Tag: a-bad-moms-christmas

  • How ‘Thor: Ragnarok’ Affected the Rest of the Box Office

    Are you not entertained?

    The gladiator-themed “Thor: Ragnarokwalloped the box office this weekend, debuting way above expectations with an estimated $121.0 million. The Marvel adventure boosted the box office to its biggest weekend since “Dunkirk” opened four months ago. So why isn’t the cheering from the stadium seats louder?

    Maybe because the success of “Ragnarok” doesn’t mean that the long box office slump is necessarily over. It was a good weekend if you’re a Marvel fan (or a Disney executive), but not so good for many others. The Thor-vs.-Hulk contest yielded a number of winners and losers beyond the arena, and together, they reveal a picture of a box office that’s still going to have to struggle to catch up with last year’s earnings.

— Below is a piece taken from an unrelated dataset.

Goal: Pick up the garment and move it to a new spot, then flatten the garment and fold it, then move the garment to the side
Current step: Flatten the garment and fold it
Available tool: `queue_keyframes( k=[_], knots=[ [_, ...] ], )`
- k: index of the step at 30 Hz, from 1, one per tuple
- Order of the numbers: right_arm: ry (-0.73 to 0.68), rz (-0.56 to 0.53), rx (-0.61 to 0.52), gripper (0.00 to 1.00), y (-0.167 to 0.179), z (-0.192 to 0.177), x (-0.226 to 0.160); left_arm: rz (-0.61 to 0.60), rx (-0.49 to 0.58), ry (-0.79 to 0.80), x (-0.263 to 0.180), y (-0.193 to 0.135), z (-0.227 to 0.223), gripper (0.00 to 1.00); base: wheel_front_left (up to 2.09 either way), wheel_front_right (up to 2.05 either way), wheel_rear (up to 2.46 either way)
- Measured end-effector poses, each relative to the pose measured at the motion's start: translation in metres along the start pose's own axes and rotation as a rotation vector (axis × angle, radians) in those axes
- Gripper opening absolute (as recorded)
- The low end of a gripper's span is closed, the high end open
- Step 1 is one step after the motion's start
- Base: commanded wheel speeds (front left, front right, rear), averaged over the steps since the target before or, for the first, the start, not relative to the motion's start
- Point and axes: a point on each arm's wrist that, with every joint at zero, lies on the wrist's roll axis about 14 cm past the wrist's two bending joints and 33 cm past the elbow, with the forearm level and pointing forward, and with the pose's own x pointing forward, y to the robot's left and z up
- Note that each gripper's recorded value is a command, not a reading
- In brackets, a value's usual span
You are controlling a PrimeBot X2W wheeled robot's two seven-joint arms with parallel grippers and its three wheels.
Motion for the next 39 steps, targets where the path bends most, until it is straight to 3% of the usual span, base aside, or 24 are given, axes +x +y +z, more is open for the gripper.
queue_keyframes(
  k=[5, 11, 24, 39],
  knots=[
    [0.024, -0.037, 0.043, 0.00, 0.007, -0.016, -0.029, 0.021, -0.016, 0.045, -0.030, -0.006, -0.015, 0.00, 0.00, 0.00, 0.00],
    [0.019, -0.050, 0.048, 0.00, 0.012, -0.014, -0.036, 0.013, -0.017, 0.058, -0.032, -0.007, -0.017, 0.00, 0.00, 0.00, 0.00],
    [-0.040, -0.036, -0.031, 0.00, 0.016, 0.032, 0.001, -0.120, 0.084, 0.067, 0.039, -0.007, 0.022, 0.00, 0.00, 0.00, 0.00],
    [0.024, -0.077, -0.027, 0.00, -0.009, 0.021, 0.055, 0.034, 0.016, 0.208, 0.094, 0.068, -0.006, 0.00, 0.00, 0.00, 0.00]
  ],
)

    Winner: Disney. The “Ragnarok” opening means Disney owns three of the four biggest premieres of 2017 so far (along with “Beauty and the Beast” and Marvel’s “Guardians of the Galaxy Vol. 2“). Plus, the studio still has Pixar’s “Coco” and “Star Wars: The Last Jedi” coming out before the end of the year. All the wailing and gnashing of teeth you hear from other studios is drowned out at the Magic Kingdom by the sound of cash registers ka-chinging.

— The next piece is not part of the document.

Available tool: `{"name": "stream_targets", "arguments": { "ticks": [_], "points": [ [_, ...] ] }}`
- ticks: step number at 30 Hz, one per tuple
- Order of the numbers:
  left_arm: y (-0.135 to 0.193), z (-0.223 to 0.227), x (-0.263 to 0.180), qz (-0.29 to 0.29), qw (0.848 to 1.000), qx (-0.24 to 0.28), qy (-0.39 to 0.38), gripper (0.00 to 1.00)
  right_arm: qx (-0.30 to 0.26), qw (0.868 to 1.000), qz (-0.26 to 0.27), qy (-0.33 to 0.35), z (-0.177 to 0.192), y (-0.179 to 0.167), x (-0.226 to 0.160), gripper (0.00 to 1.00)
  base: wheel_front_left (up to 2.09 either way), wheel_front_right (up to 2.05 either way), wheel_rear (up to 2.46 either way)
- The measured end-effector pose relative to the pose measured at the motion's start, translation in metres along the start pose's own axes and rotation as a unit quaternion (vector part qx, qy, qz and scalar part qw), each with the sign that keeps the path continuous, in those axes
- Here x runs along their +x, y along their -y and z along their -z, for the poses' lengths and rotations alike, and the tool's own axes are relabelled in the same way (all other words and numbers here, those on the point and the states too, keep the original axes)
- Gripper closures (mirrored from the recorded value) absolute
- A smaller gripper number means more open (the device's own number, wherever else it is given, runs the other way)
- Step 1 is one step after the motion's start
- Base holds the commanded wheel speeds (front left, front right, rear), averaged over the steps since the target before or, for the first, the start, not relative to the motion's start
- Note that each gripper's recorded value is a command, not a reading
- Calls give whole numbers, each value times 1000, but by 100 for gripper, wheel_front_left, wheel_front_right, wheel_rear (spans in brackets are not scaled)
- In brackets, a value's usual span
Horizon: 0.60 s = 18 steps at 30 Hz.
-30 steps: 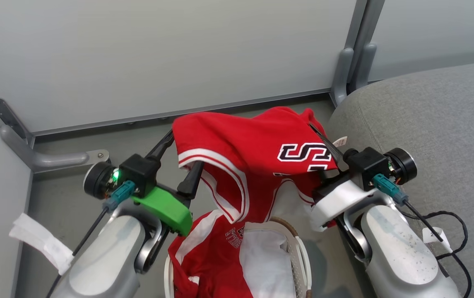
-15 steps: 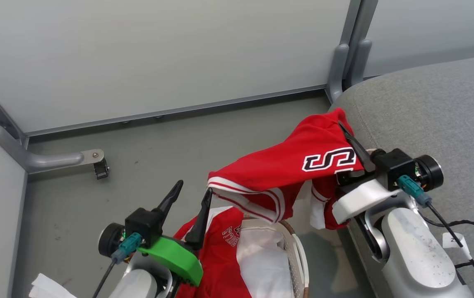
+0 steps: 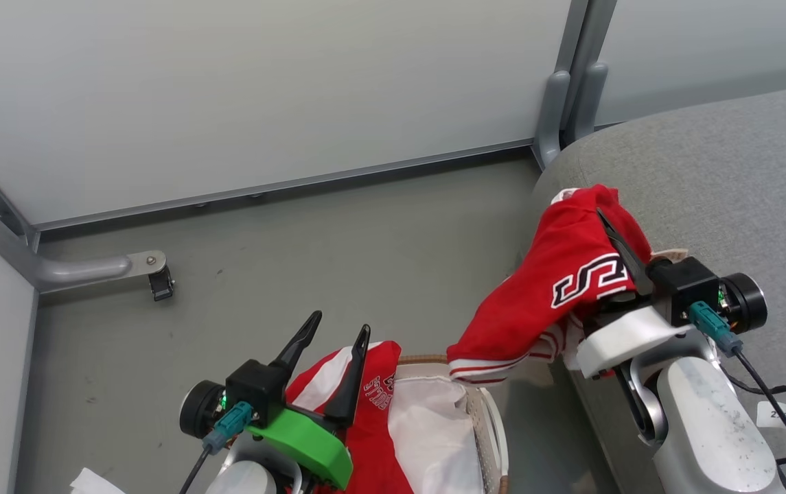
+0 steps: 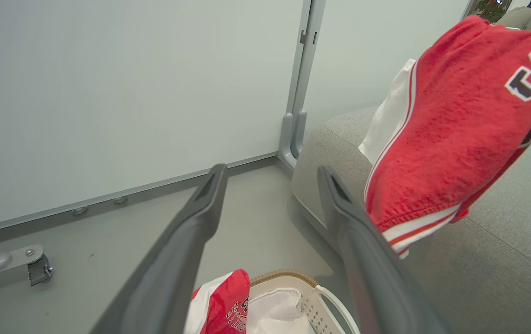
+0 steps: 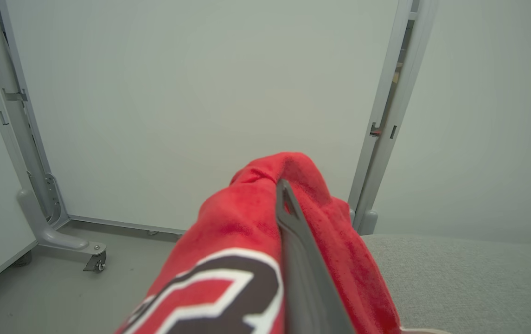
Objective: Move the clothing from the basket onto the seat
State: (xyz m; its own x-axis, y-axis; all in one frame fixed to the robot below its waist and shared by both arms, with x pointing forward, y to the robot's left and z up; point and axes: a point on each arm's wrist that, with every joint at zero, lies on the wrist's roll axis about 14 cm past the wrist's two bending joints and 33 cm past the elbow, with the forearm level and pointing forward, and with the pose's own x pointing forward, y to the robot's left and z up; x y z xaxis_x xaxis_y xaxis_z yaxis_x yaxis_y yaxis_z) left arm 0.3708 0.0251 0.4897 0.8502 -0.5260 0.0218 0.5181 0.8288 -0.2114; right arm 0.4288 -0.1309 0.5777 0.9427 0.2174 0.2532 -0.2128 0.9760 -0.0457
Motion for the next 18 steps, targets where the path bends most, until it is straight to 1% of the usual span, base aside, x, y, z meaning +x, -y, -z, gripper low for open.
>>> {"name": "stream_targets", "arguments": {
  "ticks": [6,12,18],
  "points": [
    [7,-3,1,7,1000,-4,6,0,4,1000,10,-12,7,5,-12,100,0,0,0],
    [11,0,1,12,1000,-7,3,0,5,1000,17,-13,7,8,-16,100,0,0,0],
    [20,4,9,32,999,-6,-2,0,-1,999,39,-11,4,25,-22,100,0,0,0]
  ]
}}
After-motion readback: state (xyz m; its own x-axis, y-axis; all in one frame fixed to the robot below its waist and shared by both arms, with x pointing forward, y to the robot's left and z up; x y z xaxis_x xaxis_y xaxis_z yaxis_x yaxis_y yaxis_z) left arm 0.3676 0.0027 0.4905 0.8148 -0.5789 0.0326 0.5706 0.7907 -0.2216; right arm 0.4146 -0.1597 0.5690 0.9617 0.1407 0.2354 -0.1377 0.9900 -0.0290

    Winner: Marvel Cinematic Universe. Usually, threequels show signs of diminishing returns. Not at Marvel, where every “Thor” picture has opened bigger than the last. (2011’s “Thor” premiered with $65.7 million, while 2013’s “Thor: The Dark World” debuted with $85.7 million.) The same holds true of other MCU mini-franchises, including “Captain America” and “Iron Man.” Give credit to Marvel Studios for both quality control (“Ragnarok” earned a 93 percent fresh ratings from critics at Rotten Tomatoes and an A grade from paying customers at CinemaScore) and for keeping new installments fresh with unique approaches — in this case, the humorous tone of New Zealand director Taika Waititi.

    Loser: Kids. Remember when comic-book movies were dismissed as kiddie fare? No more. Only 16 percent of the “Ragnarok” audience was under 17. Viewers 25 and older made up 63 percent of the viewers. And adults were also the target audience for this weekend’s other new wide release, R-rated comedy sequel “A Bad Moms Christmas.” In fact, there wasn’t a tot-friendly movie anywhere among the top 15 releases, and nothing for the little ones to see outside the few theaters still playing “The LEGO Ninjago Movie” and “My LIttle Pony: The Movie.” Yes, it’s fall, and traditionally, it’s the time of year for grown-up movies, but it’s still rare to see a multiplex slate that so thoroughly writes off the tween-and-younger demographic.Loser: “A Bad Moms Christmas.” You can sort of see the logic here: With “Ragnarok” skewing 56 percent male, there seemed to be a vacuum for a movie that appealed to women. A sequel to last summer’s “Bad Moms” seemed just the ticket. But audiences and critics alike felt this installment was slapdash compared to the last one (the 2016 movie earned a 58 percent fresh rating at RT and an A at CinemaScore, while the new one earned a 32 percent RT score and a B grade at CinemaScore). Plus, the day after Halloween may be too soon to open a Christmas-themed movie.

    Even so, the sequel still managed to perform about as well as expected, debuting in second place with an estimated $17.0 million for the weekend and $21.6 million for the first five days. Still, “Christmas” cost $28 million to make, some $8 million more than the original. Subtract the theater owners’ cut and the cost of advertising, and the movie will have to earn at least $60 million to break even, a benchmark it’s going to have trouble reaching.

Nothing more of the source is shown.